Oleg Endo oleg.endo@t-online.de
Sat Jul 16 01:39:00 GMT 2016


On Sat, 2016-07-16 at 00:09 +0100, Jonathan Wakely wrote:
> This patch implements http://wg21.link/p0031 which adds constexpr to
> most operations on std::reverse_iterator, std::move_iterator,
> std::array, as well as std::advance, std::distance, and the
> range-access functions std::begin, std::rbegin etc.
> 
> Strictly speaking, those functions should only be constexpr in C++17
> and not before, but this patch makes them constexpr whenever
> possible.
> That means the changes are fully implemented for C++14 (and the
> feature-test macro is defined) but only partially implemented for
> C++11, because some of the functions can't be constexpr in C++11.
> 
> My thinking is that if the committee has decided that these functions
> *should* be constexpr, and changed them for C++17, then it doesn't
> serve users to make them non-constexpr in C++11 and C++14 just
> because
> the standard says so.
> 
> How do other people feel about that?
> 
The alternative would be to define a new _GLIBCXX17_CONSTEXPR macro
> and use it in all these places, so they're only constexpr in C++17
> (and probably for -std=gnu++14 too, but not -std=c++14).
> 
> How strict do we want to be about obeying the "implementors can't add
> constexpr" rule in these cases?

Other std libs are even more ignorant regarding this and do stuff like
defining several C++11 features and functionalities even if C++11 is
not enabled, which can be annoying at times.
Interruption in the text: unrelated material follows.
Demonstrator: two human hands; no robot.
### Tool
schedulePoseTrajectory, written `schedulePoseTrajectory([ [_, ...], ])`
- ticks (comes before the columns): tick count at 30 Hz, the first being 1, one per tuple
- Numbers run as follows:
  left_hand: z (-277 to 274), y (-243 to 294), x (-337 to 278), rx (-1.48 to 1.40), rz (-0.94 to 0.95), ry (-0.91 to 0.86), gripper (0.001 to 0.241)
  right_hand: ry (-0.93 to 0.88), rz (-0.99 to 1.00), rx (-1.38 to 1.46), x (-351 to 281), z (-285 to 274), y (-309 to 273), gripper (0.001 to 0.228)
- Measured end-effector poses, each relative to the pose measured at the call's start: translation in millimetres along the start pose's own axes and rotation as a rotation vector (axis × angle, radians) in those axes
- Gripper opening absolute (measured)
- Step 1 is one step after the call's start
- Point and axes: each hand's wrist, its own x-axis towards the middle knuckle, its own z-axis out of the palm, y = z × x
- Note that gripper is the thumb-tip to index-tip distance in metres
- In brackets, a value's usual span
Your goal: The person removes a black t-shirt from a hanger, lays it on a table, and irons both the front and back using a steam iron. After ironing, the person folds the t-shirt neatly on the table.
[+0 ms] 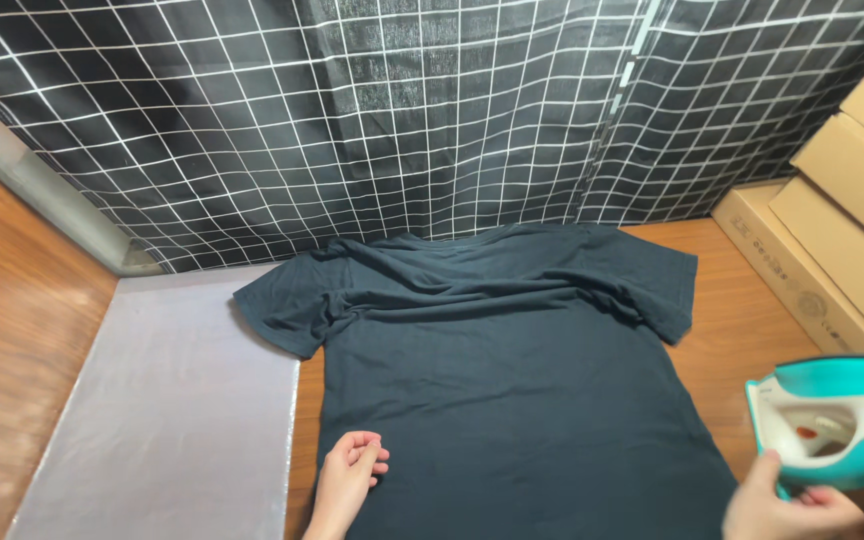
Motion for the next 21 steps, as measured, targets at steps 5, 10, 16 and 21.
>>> schedulePoseTrajectory([
  [5,-54.2,-16.6,54.3,-0.042,0.085,-0.04,0.023,-0.318,0.412,0.222,-32.0,19.8,-46.7,0.036],
  [10,-121.0,-22.2,142.9,-0.038,0.211,-0.018,0.022,-0.46,0.376,0.177,-56.0,14.7,-136.0,0.028],
  [16,-173.8,25.3,216.1,0.492,0.573,0.32,0.037,-0.565,0.382,0.318,-77.8,-9.5,-236.0,0.02],
  [21,-168.1,54.4,279.1,0.648,0.722,0.438,0.058,-0.843,0.364,0.248,-88.8,-26.5,-283.0,0.018],
])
One thing that could happen with those extra constexpr, is having
people accidentally writing non-C++11/14-compliant code on a newer
C++17 toolchain, although they actually wanted to write C++11/14
compliant code.

GCC itself, with its conservative toolchain requirements, is probably a
good example.  If GCC's compiler requirement is bumped from C++98/03 to
C++11 some day, most GCC developers are probably going to use a pretty
recent GCC version for GCC development.  As a consequence, silent non
-compliant constexpr related constructs might slip in over and over
again simply because people don't notice.  So everyone would need to
keep some older C++11-only toolchain version just for testing the
build.  I can imagine this to be a source of frustration.  If users
want to write C++11 or C++14 code, the toolchain should assist them in
doing so as much as possible.

I'd vote for the _GLIBCXX17_CONSTEXPR macro.